# Clean Used Car Data

In [1]:
import pandas as pd 
import numpy as np 
import statistics as stat 
import sys
sys.path.append(".")
import logging as logger

## Load the data & check the data types

In [2]:
#load data into dataframe for cleaning 

raw_data = pd.read_csv("../data/vehicles.csv")
  

In [None]:
raw_data.shape # checking the expected data has arrived

In [None]:
raw_data.head(10)

In [None]:
raw_data.describe()

In [None]:
%%time
raw_data.info() # get the information breakdown of the data

## Initial Notes
1. The data shows a number of features that contain null values.
2. There are a number of features that are not required for modelling

## Dropping columns no required 

In [None]:
#drop all columns not required for modelling 
data_1 = raw_data.drop(columns=['id', 'url','region_url','VIN', 'county', 'lat','long', 'posting_date', 'image_url', 'description', 'model'])

## Calulate the number of NaN's per columns

In [None]:
#count up the number of nulls 

null_check = data_1.isnull().sum()
null_check = pd.DataFrame(null_check, columns=["Null"])
total = len(raw_data)
null_check['%'] = pd.DataFrame(null_check['Null']/total)
null_check.sort_values('%',ascending=False)


## Removing small levels of rows that contain NaN's 

In [None]:
#removing the rows that are missing <= 10% of the over data 
data_2 = data_1.dropna(subset=['year','transmission', 'fuel', 'odometer','title_status'])
null_check_2 = data_2.isnull().sum()
null_check_2 = pd.DataFrame(null_check_2, columns=["Null"])
total = len(raw_data)
null_check_2['%'] = pd.DataFrame(null_check_2['Null']/total)
null_check_2.sort_values('%',ascending=False)

# Check the value counts for all the categorical features

In [None]:
# check the catigorical type of data
data_2['size'].value_counts()

In [None]:
data_2['condition'].value_counts()

In [None]:
data_2['drive'].value_counts()

In [None]:
data_2['paint_color'].value_counts()

In [None]:
data_2['type'].value_counts()

In [None]:
data_2['manufacturer'].value_counts()

In [None]:
data_2['title_status'].value_counts()

In [None]:
data_2['region'].value_counts()

In [None]:
data_2['fuel'].value_counts()

In [None]:
data_2['transmission'].value_counts()

In [None]:
data_2['state'].value_counts()

## Notes 
1. fuel has 30k records  classed as other.

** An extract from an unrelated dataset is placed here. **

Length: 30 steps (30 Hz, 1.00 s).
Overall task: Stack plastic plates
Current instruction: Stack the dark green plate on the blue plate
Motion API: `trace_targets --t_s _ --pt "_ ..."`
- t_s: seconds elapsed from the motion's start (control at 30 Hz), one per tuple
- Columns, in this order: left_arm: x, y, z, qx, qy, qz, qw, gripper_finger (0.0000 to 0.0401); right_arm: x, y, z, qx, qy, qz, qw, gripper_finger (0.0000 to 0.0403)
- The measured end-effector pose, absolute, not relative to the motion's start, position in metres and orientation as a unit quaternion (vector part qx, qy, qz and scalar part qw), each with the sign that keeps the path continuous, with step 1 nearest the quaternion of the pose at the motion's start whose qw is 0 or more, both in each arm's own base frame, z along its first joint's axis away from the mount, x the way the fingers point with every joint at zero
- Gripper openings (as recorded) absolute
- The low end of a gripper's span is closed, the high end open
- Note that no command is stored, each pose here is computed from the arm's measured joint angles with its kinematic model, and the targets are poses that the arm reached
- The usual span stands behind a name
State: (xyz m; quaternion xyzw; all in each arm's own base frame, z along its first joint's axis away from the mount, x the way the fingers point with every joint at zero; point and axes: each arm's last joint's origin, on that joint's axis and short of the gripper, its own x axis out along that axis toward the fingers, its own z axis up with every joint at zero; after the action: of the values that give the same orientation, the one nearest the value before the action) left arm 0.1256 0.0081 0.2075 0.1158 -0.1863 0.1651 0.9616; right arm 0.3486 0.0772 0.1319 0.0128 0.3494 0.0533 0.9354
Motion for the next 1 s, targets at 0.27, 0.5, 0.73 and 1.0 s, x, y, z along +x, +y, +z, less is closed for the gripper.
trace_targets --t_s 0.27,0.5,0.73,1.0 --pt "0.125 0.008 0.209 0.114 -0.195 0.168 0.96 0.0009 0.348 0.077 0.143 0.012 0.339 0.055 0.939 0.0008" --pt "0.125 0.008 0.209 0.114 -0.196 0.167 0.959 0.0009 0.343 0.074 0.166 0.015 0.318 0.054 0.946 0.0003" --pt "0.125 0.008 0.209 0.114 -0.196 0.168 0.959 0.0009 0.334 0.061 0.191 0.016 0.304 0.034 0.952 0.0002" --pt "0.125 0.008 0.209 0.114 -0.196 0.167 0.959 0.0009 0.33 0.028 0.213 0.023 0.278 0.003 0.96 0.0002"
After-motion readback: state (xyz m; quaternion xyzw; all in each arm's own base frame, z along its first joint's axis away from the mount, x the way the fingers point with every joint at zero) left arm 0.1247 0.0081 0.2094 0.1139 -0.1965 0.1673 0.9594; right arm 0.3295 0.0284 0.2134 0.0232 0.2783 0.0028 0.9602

Unable to know or predict the fuel type so these row will be removed
2. Transmission as ~62k records classed as other. Unable to know or predict the transamission type so these rows will be removed. 
3. in the feature title status, the field is used to highlight if the item being sold is 

In [None]:
#removing the rows of data as per the notes above 
data_3 = data_2[data_2['fuel'] != 'other']
data_3 = data_2[data_2['transmission'] != 'other']

In [None]:
null_check_3 = data_3.isnull().sum()
null_check_3 = pd.DataFrame(null_check_3, columns=["Null"])
total = len(raw_data)
null_check_3['%'] = pd.DataFrame(null_check_3['Null']/total)
null_check_3.sort_values('%',ascending=False)


## Encoding features
Preparing each of the features for imputation using KNN.
Each feature will require its NaNs rows removed to a seperate dataframe. These will be merged back once the feature is encoded. 


In [None]:
## seperated the data into two dataframes. One contain all rows with no nan and the other rows with nans
prep_encoding = data_3

In [None]:
cols =list(prep_encoding.columns)
remove = ['year','price', 'odometer']
for item in remove:
    cols.remove(item)
cols

In [None]:
from sklearn.preprocessing import LabelEncoder
from sklearn.preprocessing import OrdinalEncoder

In [None]:
#created a dict to hold the encoders for each column
encoder_dict = {}

#loop through the dataframe and extract non-null, encode them and place them back. 
for name in cols:
    #encoder for the column
    encoder_dict[name] = OrdinalEncoder()
    
    #select no nulls 
    col = prep_encoding[name]
    col_notnull = col[col.notnull()]
    reshape = col_notnull.values.reshape(-1,1)

    #encode non-nills 
    encoded_vals = encoder_dict[name].fit_transform(reshape)
    prep_encoding.loc[col.notnull(), name] = np.squeeze(encoded_vals)

In [None]:
prep_encoding.head(50)

# Impute NaNs using KNN 

In [None]:
from sklearn.impute import KNNImputer
from sklearn.preprocessing import MinMaxScaler

In [None]:
imputer = KNNImputer(n_neighbors=5)
#create a scaler to bring all values on the same scale
#scale = MinMaxScaler()
#scaled_data = pd.DataFrame(scale.fit_transform(prep_encoding), columns=prep_encoding.columns) # new dataframe 



In [None]:
#Imputing the scaled data using knn 
# for testing purpose, a sample is created. Please edit to use to the full scaled data dataframe

sample = prep_encoding.sample(frac=0.1, replace=False, random_state=1)
finaldataset = pd.DataFrame(imputer.fit_transform(sample), columns=prep_encoding.columns)


In [None]:
# Viewing the dataset fully imputed and scaled. 
finaldataset
#store the data to be accessed in the modeling file 
%store finaldataset

In [None]:
finaldataset

# Reverse the scaled data to its normal form

In [None]:
x = pd.DataFrame(scale.inverse_transform(finaldataset), columns=finaldataset.columns)
%store readydata

In [None]:
readydata

In [None]:
# Loop the data and reverse the encoding to create the orginal but imputed dataframe. 
for col in x:
    #encoder for the column
   
    reshape_col = x[col].values.reshape(-1,1)
    x[col] = encoder_dict[col].inverse_transform(reshape_col)

In [None]:
#checking for all nulls removed
x.isnull().any()

In [None]:
x.head(35)